_INSTRUCTIONS FOR THE TASK_
Give again exactly the lines that stretch from the one with "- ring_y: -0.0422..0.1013" to the end of the data below, including both of those lines and nothing else.

[Dataset records]
= Beginning of Section =

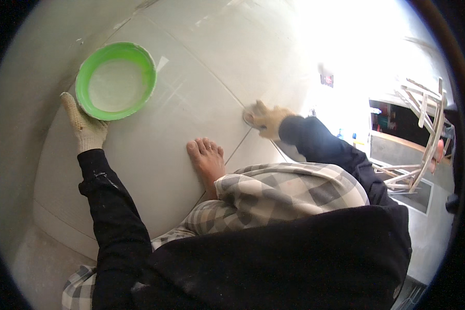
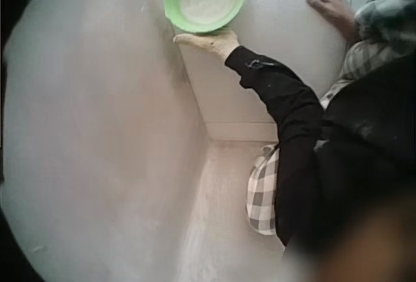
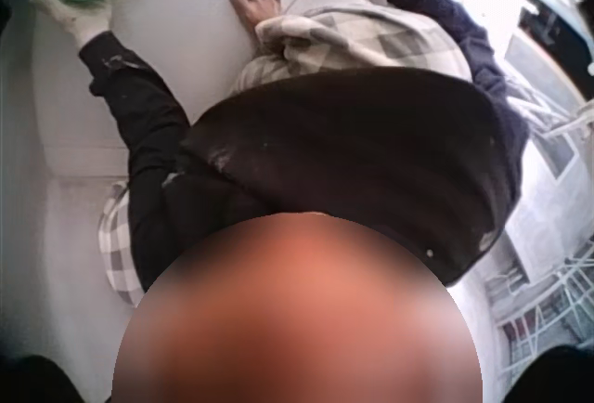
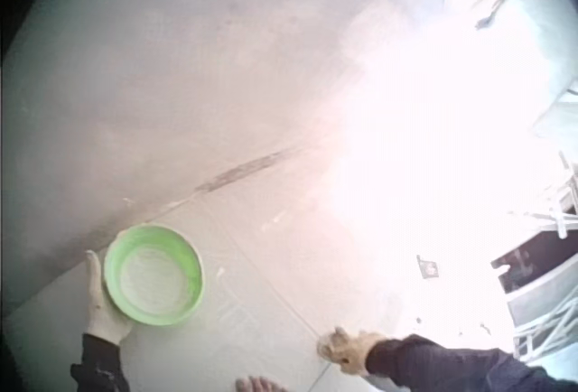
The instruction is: The person sits on a tiled floor and applies a white grout-like substance into the gaps between tiles using a small trowel. They repeatedly dip the trowel into a green bowl of liquid to wet it, then spread the substance along the tile seams.
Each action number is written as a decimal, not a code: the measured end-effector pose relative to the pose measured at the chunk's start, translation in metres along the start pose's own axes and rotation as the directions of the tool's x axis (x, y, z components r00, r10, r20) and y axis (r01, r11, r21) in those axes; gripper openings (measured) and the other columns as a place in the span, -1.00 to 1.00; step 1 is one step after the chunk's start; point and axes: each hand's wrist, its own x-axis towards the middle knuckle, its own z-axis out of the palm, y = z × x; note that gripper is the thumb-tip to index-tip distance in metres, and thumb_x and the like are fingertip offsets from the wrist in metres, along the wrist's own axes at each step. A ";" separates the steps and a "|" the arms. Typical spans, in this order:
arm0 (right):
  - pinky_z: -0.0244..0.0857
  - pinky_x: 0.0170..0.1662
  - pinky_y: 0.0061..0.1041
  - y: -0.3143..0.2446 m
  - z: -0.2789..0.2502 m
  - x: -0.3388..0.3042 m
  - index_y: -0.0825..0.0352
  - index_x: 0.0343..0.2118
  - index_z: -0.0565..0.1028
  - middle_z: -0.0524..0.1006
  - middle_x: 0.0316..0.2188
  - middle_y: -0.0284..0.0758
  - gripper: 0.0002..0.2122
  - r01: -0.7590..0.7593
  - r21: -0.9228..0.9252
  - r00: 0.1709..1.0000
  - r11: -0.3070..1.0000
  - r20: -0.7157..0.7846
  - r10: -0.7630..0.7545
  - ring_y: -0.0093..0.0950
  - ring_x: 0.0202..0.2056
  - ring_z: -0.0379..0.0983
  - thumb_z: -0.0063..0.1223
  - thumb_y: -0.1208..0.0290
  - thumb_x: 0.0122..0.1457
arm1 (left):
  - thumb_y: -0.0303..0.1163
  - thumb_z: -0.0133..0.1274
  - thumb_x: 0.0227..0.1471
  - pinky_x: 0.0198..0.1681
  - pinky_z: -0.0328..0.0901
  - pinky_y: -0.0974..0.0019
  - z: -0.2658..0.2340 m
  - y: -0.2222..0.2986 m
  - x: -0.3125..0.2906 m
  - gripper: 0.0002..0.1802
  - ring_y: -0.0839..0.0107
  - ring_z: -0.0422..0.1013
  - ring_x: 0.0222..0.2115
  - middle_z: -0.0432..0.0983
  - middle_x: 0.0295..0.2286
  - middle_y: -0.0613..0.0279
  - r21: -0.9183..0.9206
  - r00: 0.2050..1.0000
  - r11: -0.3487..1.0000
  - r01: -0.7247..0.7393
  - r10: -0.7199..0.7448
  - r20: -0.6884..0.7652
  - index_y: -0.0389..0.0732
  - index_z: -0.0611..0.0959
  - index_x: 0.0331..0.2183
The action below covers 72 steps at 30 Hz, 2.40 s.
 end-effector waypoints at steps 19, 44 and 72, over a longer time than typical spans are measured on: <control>0.33 0.07 -0.16 0.041 -0.028 0.003 0.01 0.21 0.33 0.41 0.10 -0.14 -0.43 0.092 0.071 0.982 0.993 -0.174 -0.078 -0.20 0.06 0.43 -0.03 0.22 0.04 | 0.45 -0.21 0.07 0.22 0.10 0.00 0.017 -0.005 -0.013 -0.04 0.17 0.15 0.20 0.20 0.20 0.08 0.152 0.997 0.986 -0.064 0.055 0.059 -0.09 0.29 0.24; 0.43 -0.11 -0.28 -0.072 -0.140 0.020 0.10 0.22 0.31 0.38 0.13 -0.21 -0.44 0.543 -0.115 0.302 0.832 -0.898 -0.321 -0.22 -0.12 0.46 0.12 0.27 0.12 | 0.42 -0.16 0.09 0.01 0.35 0.14 0.031 0.014 -0.018 -0.01 0.23 0.43 -0.02 0.46 -0.03 -0.07 0.396 0.995 0.918 -0.032 0.065 -0.072 -0.38 0.42 0.10; 0.34 0.08 -0.21 -0.023 -0.051 0.022 0.07 0.24 0.30 0.10 0.33 -0.10 -0.31 0.270 0.197 0.756 0.943 -0.649 -0.081 -0.10 -0.01 0.44 0.16 0.19 -0.05 | 0.46 -0.21 0.08 0.26 0.00 0.25 0.000 0.000 -0.024 0.07 0.22 0.15 0.18 0.21 0.18 -0.12 0.471 0.999 0.882 0.029 -0.036 0.007 -0.39 0.33 0.18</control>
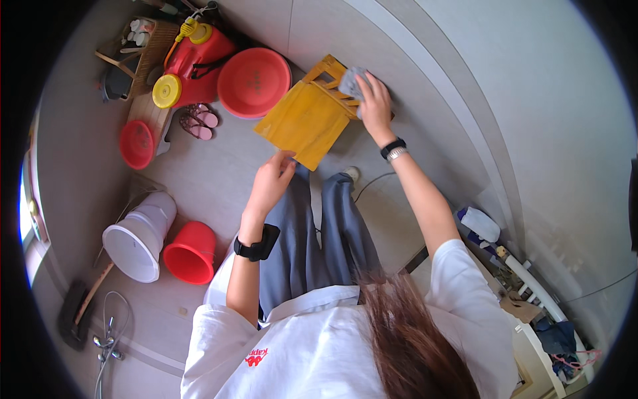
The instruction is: The person wipes a glass door and then the tiled wall in a bathroom using a grey cloth. They move around the room to reach different sections of the wall, repeatedly wiping and folding the cloth while cleaning.
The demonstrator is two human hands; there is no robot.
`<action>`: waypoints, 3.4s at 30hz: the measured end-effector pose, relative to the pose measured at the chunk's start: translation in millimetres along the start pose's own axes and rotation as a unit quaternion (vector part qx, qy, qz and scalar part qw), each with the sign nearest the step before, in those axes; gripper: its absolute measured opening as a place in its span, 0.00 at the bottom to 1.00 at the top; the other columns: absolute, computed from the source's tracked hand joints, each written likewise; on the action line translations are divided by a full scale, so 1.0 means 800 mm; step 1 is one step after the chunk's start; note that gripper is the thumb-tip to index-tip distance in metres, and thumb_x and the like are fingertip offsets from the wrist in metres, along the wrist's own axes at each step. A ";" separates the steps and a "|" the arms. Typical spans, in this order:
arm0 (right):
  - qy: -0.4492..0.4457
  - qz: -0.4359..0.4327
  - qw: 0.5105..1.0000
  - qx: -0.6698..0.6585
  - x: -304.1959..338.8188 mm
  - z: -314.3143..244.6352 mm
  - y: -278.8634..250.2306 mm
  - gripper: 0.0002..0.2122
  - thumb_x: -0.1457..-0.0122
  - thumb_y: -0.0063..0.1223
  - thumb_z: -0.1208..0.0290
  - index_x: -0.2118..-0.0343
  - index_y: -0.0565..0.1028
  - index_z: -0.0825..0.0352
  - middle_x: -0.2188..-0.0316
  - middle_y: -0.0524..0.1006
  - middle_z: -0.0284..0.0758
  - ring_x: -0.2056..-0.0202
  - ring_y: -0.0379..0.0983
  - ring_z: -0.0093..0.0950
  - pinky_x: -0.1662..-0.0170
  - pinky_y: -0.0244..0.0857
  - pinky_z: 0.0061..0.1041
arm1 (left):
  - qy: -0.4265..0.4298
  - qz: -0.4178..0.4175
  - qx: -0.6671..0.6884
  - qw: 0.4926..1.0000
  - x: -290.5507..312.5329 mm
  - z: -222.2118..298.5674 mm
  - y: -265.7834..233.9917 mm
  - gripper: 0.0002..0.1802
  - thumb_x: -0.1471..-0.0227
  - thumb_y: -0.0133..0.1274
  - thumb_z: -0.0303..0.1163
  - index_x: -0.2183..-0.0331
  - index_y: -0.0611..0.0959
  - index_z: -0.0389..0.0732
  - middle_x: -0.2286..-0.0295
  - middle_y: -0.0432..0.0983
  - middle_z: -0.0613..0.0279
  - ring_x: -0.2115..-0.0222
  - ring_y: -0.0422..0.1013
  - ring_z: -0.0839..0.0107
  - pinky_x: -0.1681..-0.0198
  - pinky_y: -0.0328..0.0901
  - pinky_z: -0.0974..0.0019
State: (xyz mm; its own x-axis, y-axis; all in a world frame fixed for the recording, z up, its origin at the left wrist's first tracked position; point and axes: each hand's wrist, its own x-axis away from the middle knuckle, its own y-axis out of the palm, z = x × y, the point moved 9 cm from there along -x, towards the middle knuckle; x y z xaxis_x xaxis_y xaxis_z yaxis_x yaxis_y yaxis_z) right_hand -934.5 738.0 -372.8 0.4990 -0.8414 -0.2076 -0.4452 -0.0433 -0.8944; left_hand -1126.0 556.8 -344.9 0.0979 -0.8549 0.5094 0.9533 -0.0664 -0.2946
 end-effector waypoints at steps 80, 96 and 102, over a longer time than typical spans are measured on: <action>0.257 0.096 0.733 -0.623 0.196 -0.053 -0.401 0.20 0.39 0.42 0.70 0.43 0.59 0.64 0.48 0.66 0.43 0.54 0.70 0.30 0.57 0.69 0.28 | 0.217 0.078 0.271 0.935 0.072 0.349 0.072 0.25 0.56 0.59 0.32 0.56 0.69 0.35 0.65 0.72 0.59 0.65 0.69 0.72 0.62 0.66 0.68; 0.394 0.179 0.705 -0.562 0.239 0.005 -0.387 0.13 0.40 0.40 0.73 0.53 0.69 0.66 0.61 0.75 0.37 0.65 0.72 0.21 0.65 0.69 0.20 | 0.565 0.340 0.235 0.714 0.034 0.603 -0.215 0.29 0.48 0.47 0.26 0.47 0.56 0.34 0.51 0.59 0.51 0.51 0.58 0.63 0.45 0.50 0.63; 0.422 0.184 0.690 -0.559 0.241 0.005 -0.380 0.13 0.40 0.43 0.69 0.55 0.71 0.67 0.62 0.75 0.36 0.65 0.72 0.22 0.64 0.67 0.22 | 0.551 0.444 0.092 0.700 0.026 0.610 -0.139 0.39 0.53 0.49 0.37 0.42 0.55 0.39 0.40 0.39 0.46 0.39 0.38 0.51 0.39 0.36 0.54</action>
State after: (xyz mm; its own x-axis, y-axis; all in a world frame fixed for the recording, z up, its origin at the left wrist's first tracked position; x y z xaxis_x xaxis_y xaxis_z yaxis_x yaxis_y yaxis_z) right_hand -699.7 591.2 -142.2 -0.2006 -0.9000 0.3869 -0.9567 0.2650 0.1204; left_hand -1090.6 797.3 93.0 0.4926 -0.4006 -0.7726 0.6868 0.7242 0.0624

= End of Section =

_ANSWER FOR THE TASK_
  - ring_y: -0.0422..0.1013
  - ring_z: -0.0839..0.0107
  - pinky_x: -0.1681..-0.0198
  - pinky_y: -0.0328..0.0901
  - pinky_z: -0.0974..0.0019
State: (xyz mm; its own x-axis, y-axis; all in a world frame fixed for the recording, z up, its origin at the left wrist's first tracked position; point and axes: each hand's wrist, its own x-axis away from the middle knuckle, its own y-axis out of the palm, z = x × y, the point moved 9 cm from there along -x, towards the middle knuckle; x y z xaxis_x xaxis_y xaxis_z yaxis_x yaxis_y yaxis_z) right_hand -934.5 738.0 -372.8 0.4990 -0.8414 -0.2076 -0.4452 -0.0433 -0.8944; left_hand -1126.0 556.8 -344.9 0.0979 -0.8549 0.5094 0.9533 -0.0664 -0.2946
 end-effector waypoints at steps 80, 96 and 102, over a longer time than typical spans are measured on: <action>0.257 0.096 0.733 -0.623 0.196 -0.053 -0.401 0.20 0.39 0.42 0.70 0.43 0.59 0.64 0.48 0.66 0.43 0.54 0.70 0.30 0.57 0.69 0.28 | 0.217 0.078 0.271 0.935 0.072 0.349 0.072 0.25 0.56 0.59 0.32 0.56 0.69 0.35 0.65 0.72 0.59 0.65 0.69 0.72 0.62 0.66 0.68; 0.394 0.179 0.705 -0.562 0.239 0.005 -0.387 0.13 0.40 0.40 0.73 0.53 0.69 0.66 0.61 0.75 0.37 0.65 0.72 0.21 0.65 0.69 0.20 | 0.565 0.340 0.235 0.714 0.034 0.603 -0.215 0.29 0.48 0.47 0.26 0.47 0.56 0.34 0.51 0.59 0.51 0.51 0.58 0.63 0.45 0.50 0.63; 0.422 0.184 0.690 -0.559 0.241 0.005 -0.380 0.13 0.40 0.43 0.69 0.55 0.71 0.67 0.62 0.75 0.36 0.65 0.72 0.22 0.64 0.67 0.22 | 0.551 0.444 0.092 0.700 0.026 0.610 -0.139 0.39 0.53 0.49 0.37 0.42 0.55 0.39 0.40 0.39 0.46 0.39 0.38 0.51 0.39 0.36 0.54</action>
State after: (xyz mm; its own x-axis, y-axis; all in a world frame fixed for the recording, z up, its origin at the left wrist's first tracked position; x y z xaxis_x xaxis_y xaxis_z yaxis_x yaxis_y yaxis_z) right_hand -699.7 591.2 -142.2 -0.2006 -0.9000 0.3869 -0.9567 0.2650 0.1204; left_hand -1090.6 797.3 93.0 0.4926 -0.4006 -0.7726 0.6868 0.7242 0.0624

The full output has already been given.